To stay backwards compatible with the x86 (IA-32) Instruction Set Architecture
which comprises a CISC instruction set Intel developed a modus in which these
instructions are split in so-called micro operations (μ-ops) of fixed length
that can be treated in the way RISC processors do. In fact the μ-ops
constitute a RISC operation set. The price to be payed for this much more
efficient instruction set is an extra decoding stage. Branch prediction has been
improved and also a second level TLB cache been added.
As in the earlier Core architecture 4 μ-ops/cycle and some macro-instructions
as well as some μ-ops can be fused, resulting in less instruction handling,
easier scheduling and better instruction throughput because these fused
operations can be executed in a single cycle. As can be seen in Figure 16 the processor cores have an execution trace cache
which holds partly decoded instructions of former execution traces that can be
drawn upon, thus foregoing the instruction decode phase that might produce holes
in the instruction pipeline. The allocator dispatches the decoded instructions,
the μ-ops, to the unified reservation station that can issue up to 6
μ-ops/cycle to the execution units, collectively called the Execution Engine.
Up to 128 μ-ops can be in flight at any time. Figure
16 shows that port 0 and port 1 drive two Integer ALUs as well as
(vector) floating-point instructions. Port 5 only operates on floating-point
instructions while ports 2–4 are dedicated to load/store operations.
The two integer Arithmetic/Logical Units at port 0 and 1 are kept simple in
order to be able to run them at twice the clock speed. In addition there is an
ALU at port 1 for complex integer operations that cannot be executed within one
cycle. The length of the operands for these units is 128 bits.
A feature that cannot be shown in the figures is that the Sandy Bridge supports
multi-threading much in the style of IBM's simultaneous multithreading. Intel
calls it Hyperthreading. Hyperthreading was earlier introduced in the Pentium 4
but disappeared in later Intel processors because the performance gain was very
low. Now with a much higher bandwidth and larger caches speedups of more than
30% for some codes have been observed with Hyperthreading. Another feature that
cannot be shown is the so-called Turbo Mode already mentioned above. It means
that the clock cycle can be raised from its nominal speed (2.7 GHz for the
E5-2690) by steps of 133 MHz to up to 3.7 GHz as long as the thermal
envelope of the chip is not exceeded. So, when some cores are relatively idle
other cores can take advantage by operating at a higher clock speed.

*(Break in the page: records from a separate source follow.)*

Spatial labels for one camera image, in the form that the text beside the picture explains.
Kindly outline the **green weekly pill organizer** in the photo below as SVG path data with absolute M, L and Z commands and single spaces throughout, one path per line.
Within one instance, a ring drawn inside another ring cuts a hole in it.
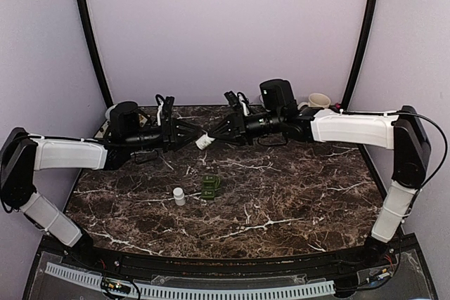
M 214 200 L 220 190 L 221 179 L 217 175 L 205 175 L 202 178 L 201 198 Z

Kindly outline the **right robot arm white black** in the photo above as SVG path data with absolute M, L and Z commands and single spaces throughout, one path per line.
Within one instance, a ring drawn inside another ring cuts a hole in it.
M 430 180 L 431 145 L 423 116 L 409 105 L 389 112 L 350 112 L 322 107 L 299 108 L 290 82 L 272 79 L 259 85 L 265 112 L 247 115 L 237 95 L 225 94 L 233 112 L 209 131 L 216 141 L 250 145 L 262 136 L 281 133 L 299 142 L 344 142 L 393 150 L 392 182 L 359 262 L 372 268 L 385 258 L 386 247 L 406 217 L 416 194 Z

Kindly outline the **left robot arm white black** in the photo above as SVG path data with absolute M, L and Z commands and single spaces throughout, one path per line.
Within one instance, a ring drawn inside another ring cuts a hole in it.
M 101 138 L 40 136 L 14 128 L 1 148 L 1 205 L 22 212 L 41 229 L 71 249 L 84 269 L 99 263 L 89 234 L 44 197 L 34 186 L 34 173 L 44 169 L 113 171 L 133 154 L 149 150 L 176 151 L 201 132 L 195 124 L 173 117 L 174 98 L 157 97 L 156 119 L 137 103 L 124 101 L 105 113 L 109 125 Z

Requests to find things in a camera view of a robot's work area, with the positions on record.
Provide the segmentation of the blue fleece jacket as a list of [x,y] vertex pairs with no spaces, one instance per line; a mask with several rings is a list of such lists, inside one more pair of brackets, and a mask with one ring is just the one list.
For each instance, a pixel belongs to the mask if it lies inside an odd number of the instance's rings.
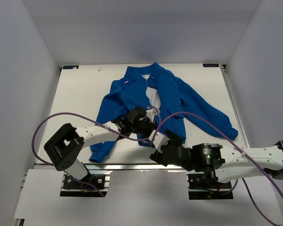
[[201,67],[199,72],[187,65],[168,70],[157,63],[145,67],[129,66],[124,76],[111,80],[101,76],[92,81],[101,105],[97,122],[106,123],[136,106],[152,105],[160,110],[160,132],[169,129],[186,145],[198,144],[198,132],[207,138],[227,136],[236,140],[237,123],[223,106],[229,102],[218,67]]

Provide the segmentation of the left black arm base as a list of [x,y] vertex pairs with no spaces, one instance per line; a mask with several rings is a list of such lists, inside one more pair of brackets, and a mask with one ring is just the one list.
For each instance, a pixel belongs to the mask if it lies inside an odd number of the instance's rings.
[[104,171],[92,171],[91,177],[85,182],[77,182],[73,178],[64,173],[60,197],[87,197],[87,198],[103,198],[106,196],[109,188],[110,173]]

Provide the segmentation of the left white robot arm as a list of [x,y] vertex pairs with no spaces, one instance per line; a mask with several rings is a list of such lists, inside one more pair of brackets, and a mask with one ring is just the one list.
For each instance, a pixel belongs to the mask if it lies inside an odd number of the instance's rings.
[[95,144],[129,139],[131,134],[148,140],[157,125],[155,116],[159,116],[155,107],[145,110],[137,106],[105,124],[95,122],[91,127],[75,128],[66,123],[45,143],[44,150],[57,171],[64,171],[75,184],[85,188],[92,176],[77,158],[80,151]]

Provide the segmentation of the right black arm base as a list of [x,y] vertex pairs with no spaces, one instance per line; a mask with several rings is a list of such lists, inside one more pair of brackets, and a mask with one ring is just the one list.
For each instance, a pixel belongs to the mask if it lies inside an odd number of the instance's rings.
[[220,183],[213,172],[188,173],[188,196],[190,200],[232,200],[231,182]]

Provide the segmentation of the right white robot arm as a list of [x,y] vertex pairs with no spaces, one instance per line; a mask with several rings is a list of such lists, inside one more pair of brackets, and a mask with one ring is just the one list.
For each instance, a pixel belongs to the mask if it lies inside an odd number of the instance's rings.
[[184,147],[183,140],[169,130],[165,134],[154,130],[149,140],[156,149],[150,159],[163,166],[203,173],[201,182],[210,188],[263,173],[283,180],[283,141],[272,147],[244,148],[239,152],[235,147],[210,143]]

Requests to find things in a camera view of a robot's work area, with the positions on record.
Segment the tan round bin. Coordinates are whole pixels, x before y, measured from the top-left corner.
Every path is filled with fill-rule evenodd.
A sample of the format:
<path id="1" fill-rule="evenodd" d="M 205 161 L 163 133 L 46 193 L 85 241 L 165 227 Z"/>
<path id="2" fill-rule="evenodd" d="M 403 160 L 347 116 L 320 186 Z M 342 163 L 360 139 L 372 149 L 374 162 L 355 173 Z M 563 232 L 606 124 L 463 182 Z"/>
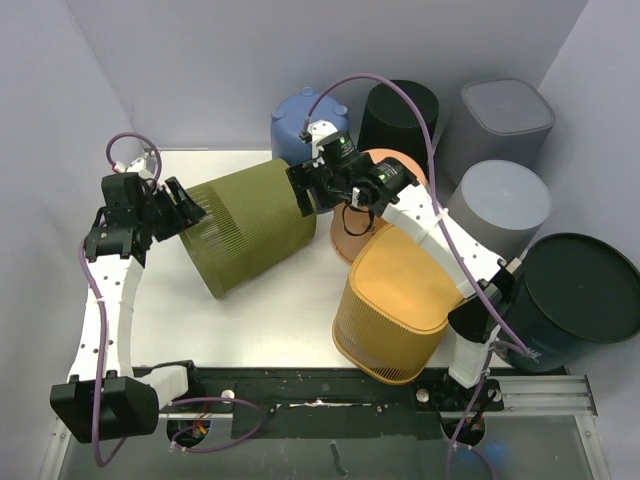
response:
<path id="1" fill-rule="evenodd" d="M 419 164 L 410 156 L 392 149 L 375 148 L 366 150 L 375 163 L 379 163 L 387 157 L 398 159 L 408 168 L 424 186 L 427 179 Z M 352 264 L 366 243 L 382 228 L 386 222 L 378 217 L 373 218 L 373 223 L 368 227 L 370 219 L 368 213 L 358 212 L 344 204 L 334 208 L 334 216 L 330 226 L 330 241 L 338 254 L 345 262 Z"/>

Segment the green mesh square basket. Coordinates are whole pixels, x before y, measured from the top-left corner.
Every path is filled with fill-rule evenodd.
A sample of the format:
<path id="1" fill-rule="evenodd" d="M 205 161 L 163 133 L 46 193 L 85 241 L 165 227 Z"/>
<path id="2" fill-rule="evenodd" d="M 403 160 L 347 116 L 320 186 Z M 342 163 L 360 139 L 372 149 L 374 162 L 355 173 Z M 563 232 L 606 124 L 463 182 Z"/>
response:
<path id="1" fill-rule="evenodd" d="M 180 234 L 216 299 L 272 268 L 311 241 L 314 213 L 303 216 L 286 174 L 273 159 L 187 189 L 206 215 Z"/>

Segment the blue round bin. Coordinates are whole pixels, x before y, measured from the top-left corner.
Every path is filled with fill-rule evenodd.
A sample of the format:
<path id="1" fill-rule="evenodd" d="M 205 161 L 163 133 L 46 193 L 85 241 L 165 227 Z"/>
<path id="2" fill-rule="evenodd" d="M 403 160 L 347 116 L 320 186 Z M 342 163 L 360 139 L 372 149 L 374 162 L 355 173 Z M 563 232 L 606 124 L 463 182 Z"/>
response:
<path id="1" fill-rule="evenodd" d="M 270 140 L 273 158 L 296 165 L 311 157 L 311 145 L 303 143 L 299 137 L 306 115 L 320 96 L 311 87 L 304 87 L 299 93 L 281 101 L 271 112 Z M 348 108 L 335 98 L 325 96 L 313 112 L 311 122 L 326 120 L 339 130 L 349 129 Z"/>

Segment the black ribbed round bin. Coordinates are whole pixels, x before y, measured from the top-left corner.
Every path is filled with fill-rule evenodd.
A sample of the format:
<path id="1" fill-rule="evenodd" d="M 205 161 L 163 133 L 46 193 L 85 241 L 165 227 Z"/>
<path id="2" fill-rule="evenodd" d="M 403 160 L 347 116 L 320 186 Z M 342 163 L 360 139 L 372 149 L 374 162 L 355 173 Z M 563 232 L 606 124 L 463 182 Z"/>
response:
<path id="1" fill-rule="evenodd" d="M 393 80 L 420 110 L 433 137 L 439 100 L 426 86 L 411 80 Z M 357 147 L 360 151 L 386 148 L 411 157 L 428 174 L 424 136 L 409 106 L 388 86 L 378 84 L 368 94 Z"/>

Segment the tan mesh square basket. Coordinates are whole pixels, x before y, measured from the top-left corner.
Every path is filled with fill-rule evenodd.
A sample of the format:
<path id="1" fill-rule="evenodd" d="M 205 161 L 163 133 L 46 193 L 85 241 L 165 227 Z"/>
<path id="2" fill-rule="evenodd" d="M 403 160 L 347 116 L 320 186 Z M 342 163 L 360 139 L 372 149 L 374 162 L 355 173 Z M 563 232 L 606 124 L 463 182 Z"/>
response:
<path id="1" fill-rule="evenodd" d="M 353 262 L 332 324 L 337 350 L 388 385 L 415 379 L 463 296 L 446 272 L 399 228 L 386 225 Z"/>

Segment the light grey round bin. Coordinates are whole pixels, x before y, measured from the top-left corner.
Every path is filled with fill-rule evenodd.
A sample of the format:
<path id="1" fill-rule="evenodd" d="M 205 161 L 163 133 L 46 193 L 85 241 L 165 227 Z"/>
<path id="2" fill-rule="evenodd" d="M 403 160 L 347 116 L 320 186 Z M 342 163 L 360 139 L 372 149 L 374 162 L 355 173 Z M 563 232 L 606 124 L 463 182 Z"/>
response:
<path id="1" fill-rule="evenodd" d="M 510 161 L 487 160 L 463 175 L 446 207 L 475 240 L 510 260 L 527 248 L 552 203 L 546 184 L 533 171 Z"/>

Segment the grey mesh square basket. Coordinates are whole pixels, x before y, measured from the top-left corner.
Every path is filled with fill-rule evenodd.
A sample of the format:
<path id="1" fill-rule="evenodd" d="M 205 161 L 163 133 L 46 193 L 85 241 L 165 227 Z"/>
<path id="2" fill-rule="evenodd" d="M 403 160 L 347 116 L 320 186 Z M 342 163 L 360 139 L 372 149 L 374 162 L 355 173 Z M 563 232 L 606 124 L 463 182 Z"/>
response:
<path id="1" fill-rule="evenodd" d="M 487 160 L 533 169 L 555 120 L 549 103 L 523 80 L 468 83 L 437 143 L 436 172 L 457 185 L 467 170 Z"/>

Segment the dark navy round bin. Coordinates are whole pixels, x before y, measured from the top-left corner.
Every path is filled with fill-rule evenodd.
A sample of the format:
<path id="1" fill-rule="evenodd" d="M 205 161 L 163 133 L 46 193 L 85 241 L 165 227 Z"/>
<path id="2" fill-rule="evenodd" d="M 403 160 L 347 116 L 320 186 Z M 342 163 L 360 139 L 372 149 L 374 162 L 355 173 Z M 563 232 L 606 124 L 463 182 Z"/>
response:
<path id="1" fill-rule="evenodd" d="M 531 351 L 505 350 L 512 367 L 548 372 L 639 333 L 639 270 L 596 238 L 556 233 L 523 261 L 516 297 L 504 319 Z"/>

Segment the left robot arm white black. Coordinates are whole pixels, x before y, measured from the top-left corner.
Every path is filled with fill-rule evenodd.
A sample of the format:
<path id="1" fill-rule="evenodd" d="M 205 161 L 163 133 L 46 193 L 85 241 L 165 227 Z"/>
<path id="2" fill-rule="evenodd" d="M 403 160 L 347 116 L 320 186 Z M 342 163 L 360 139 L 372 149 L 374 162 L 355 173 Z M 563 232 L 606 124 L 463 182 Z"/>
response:
<path id="1" fill-rule="evenodd" d="M 162 363 L 135 377 L 131 362 L 134 303 L 153 242 L 195 226 L 204 210 L 179 181 L 159 184 L 137 173 L 106 176 L 103 206 L 79 248 L 88 293 L 79 347 L 50 405 L 83 444 L 149 435 L 161 409 L 200 405 L 204 387 L 191 360 Z"/>

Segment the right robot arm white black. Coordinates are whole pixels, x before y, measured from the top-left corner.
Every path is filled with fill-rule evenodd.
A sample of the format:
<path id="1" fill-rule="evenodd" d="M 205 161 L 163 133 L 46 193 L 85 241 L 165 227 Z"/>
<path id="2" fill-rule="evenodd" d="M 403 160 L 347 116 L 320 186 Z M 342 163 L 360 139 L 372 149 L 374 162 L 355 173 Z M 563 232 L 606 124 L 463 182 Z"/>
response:
<path id="1" fill-rule="evenodd" d="M 301 212 L 344 206 L 384 222 L 351 266 L 332 325 L 336 348 L 377 380 L 403 385 L 452 330 L 445 395 L 469 408 L 507 328 L 498 311 L 507 300 L 498 289 L 505 261 L 458 225 L 397 156 L 374 159 L 330 124 L 300 137 L 312 155 L 287 175 Z"/>

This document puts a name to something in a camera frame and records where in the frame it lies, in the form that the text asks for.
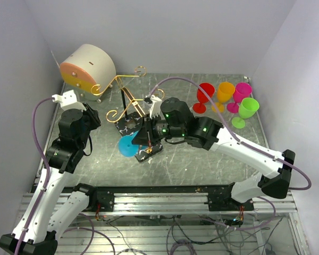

The L3 cache is inclusive which means that it contains all data that are in the
L2 and L1 cache. The consequence is that when a data item cannot be found in the
L3 cache it is also not in any of the caches of the other cores and one
therefore need not search them.
In the Ivy Bridge processor the cores are not fully interconnected which each
other anymore but rather by two counter-rotating rings as shown in
Figure 17: Layout of an E5-2600 Ivy Bridge processor.
The red squares in the diagram represent the stations within the rings that
inject or draw data into/from them. The latency between stations is 1 clock
cycle. The maximum latency for updating an entry in the L3 cache is therefore
(12+2)/2=7 cycles. Although the parts of L3 cache are drawn separately in the
figure, all cores of course have access to all parts of the cache. The data only
have to be transported via the rings to the core(s) that need them.
As can be seen in the diagram there are 2 QPI links that
connect to the other CPU on the board at a bandwidth of 32 GB/s/link. The QPI
links maintain cache coherency between the caches of the CPUs. The aggregated
memory bandwidth is 51.2 GB/s over 4 channels to 1600 MHz DDR3 memory. THe I/O
unit is integrated on the chip and with one 8 GB/s and two 16 GB/s PCI3 Gen3
ports have an aggregated bandwidth of 40 GB/s.